What is the correct time complexity for n factorial time funcion?

Question

I am very new to this topic and I am trying to grasp everything related to the asymptotic notations. I want to ask for your opinion on the following question:

If we have, for an algorithm, that T(n)=n!, then we can say for its time complexity that:

1 x 1 x 1 ... x1 <= n! <= n x n x n ... x n

This relation means that n! = O(n^n) and n! = Ω(1). However, can't we do better? We want the big-oh to be as close as we can to the function T(n). If we do the following:

n! <= 1 x 2 x 3 x 4 ... x n x n

That is, for the second to last element, we replace (n-1) with n. Now isnt this relation true? So isn't it true that n! = O(1 x 2 ... x n x n)? Something similar can be said for the lower bound Ω.

I am not sure if there is an error in my though process so I would really appreciate your input. Thanks in advance.

Answer 1

The mathematical statement n! = O(1 x 2 ... x n x n) is true. But also not terribly helpful nor enlightening. In what situations do you want to write n! = O(...)?

Either you are satisfied with n! = n!, and you don't need to write n! = O(1 x 2 ... x n x n). Or you are not satisfied with n! = n!; you want something that explains better exactly how large is n!; then you shouldn't be satisfied with n! = O(1 x 2 ... x n x n) either, as it is not any easier to understand.

Personally, I am satisfied with polynomials, like n^2. I am satisfied with exponentials, like 2^n. I am also somewhat satisfied with n^n, because I know n^n = 2^(n log n), and I also know I can't hope to find a better expression for n^n.

But I am not satisfied with n!. I would like to be able to compare it to exponentials.

Here are two comparisons:

n! < n^n
2^n < n! 

The first one is obtained by upperbounding every factor by n in the product; the second one is obtained by lowerbounding every factor by 2 in the product.

That's already pretty good; it tells us that n! is somewhere between the exponential 2^n and the superexponential n^n.

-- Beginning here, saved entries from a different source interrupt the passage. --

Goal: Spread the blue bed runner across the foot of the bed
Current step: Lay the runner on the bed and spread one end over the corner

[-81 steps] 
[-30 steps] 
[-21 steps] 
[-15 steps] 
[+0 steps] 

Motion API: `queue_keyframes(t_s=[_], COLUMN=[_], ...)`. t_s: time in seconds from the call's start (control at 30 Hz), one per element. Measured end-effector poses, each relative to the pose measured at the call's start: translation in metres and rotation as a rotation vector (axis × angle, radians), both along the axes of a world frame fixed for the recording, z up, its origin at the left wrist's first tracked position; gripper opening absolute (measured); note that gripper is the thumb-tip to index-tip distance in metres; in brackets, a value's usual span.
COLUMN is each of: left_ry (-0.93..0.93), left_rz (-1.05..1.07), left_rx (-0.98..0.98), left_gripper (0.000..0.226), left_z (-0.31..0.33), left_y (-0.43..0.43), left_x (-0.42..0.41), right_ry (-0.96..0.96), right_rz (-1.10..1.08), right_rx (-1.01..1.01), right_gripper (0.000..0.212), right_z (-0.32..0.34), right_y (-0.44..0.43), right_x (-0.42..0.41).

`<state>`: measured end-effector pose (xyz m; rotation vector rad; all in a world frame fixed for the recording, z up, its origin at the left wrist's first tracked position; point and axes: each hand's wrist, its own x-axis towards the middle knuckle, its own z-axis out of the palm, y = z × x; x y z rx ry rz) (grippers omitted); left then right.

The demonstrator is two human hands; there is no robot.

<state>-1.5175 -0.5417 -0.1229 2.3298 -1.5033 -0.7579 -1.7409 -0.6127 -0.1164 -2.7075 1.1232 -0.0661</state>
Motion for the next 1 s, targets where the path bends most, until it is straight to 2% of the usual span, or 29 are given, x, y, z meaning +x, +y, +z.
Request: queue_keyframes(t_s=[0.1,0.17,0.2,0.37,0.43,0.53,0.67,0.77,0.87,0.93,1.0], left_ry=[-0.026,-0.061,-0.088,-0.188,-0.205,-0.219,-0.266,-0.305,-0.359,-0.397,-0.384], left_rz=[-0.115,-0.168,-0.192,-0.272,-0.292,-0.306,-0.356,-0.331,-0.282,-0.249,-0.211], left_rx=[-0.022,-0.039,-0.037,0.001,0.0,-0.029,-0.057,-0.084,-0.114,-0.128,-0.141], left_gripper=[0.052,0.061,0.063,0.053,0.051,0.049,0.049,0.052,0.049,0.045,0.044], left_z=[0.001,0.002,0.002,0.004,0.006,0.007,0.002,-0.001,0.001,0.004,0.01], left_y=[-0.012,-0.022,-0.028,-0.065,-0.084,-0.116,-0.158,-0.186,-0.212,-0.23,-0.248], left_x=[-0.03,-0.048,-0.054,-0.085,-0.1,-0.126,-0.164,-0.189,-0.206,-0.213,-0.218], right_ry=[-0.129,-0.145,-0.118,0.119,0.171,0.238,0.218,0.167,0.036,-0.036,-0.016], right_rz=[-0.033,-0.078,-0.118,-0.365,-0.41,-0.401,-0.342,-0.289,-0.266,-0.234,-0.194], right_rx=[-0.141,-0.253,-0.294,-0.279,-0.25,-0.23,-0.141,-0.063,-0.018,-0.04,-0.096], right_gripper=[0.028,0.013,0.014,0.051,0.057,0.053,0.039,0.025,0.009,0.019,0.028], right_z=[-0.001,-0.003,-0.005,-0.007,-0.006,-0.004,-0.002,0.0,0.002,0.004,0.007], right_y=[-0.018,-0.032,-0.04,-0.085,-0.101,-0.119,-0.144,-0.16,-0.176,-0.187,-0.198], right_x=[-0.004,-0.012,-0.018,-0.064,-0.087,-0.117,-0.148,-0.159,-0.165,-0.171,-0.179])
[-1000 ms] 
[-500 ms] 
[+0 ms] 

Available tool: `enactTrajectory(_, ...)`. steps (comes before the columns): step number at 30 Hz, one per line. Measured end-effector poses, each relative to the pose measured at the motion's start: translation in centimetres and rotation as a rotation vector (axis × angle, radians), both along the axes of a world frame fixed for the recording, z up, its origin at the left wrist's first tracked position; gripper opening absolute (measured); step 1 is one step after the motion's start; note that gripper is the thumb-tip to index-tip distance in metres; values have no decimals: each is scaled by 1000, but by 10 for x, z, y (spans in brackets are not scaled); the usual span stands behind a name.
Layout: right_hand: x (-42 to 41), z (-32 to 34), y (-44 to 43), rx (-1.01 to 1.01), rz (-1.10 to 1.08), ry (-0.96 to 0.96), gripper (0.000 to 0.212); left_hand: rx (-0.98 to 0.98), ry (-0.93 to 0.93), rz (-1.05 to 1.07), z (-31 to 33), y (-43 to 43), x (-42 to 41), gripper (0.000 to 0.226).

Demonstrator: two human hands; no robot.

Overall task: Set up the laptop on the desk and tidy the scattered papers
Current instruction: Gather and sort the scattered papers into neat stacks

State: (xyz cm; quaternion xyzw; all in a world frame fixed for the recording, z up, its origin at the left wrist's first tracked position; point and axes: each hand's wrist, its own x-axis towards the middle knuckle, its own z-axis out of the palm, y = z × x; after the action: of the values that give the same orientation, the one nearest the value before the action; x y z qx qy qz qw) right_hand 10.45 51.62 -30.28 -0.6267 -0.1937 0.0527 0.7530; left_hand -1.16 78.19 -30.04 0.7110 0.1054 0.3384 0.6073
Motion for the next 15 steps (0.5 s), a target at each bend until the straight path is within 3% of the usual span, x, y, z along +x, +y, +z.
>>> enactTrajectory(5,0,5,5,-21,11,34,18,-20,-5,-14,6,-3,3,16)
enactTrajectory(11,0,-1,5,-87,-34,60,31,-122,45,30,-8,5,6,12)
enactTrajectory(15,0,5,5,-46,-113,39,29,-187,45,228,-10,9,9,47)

But you can easily tell that the upperbound n^n is too high; for instance, you can find the following tighter bounds quite easily:

n! < n^(n-1)
n! < 2 * n^(n-2)
n! < 6 * n^(n-3)

Note that n^(n-3) is a lot smaller than n^n when n is big! This is slightly better, but still not satisfying.

You could go even further, and notice that half the factors are smaller than n/2, thus:

n! < (n/2)^(n/2) * n^(n/2) = (1/2)^(n/2) * n^n = (n / sqrt(2))^n =~ (0.7 n)^n

This is a slightly tighter upper bound! But can we do even better? I am still not satisfied.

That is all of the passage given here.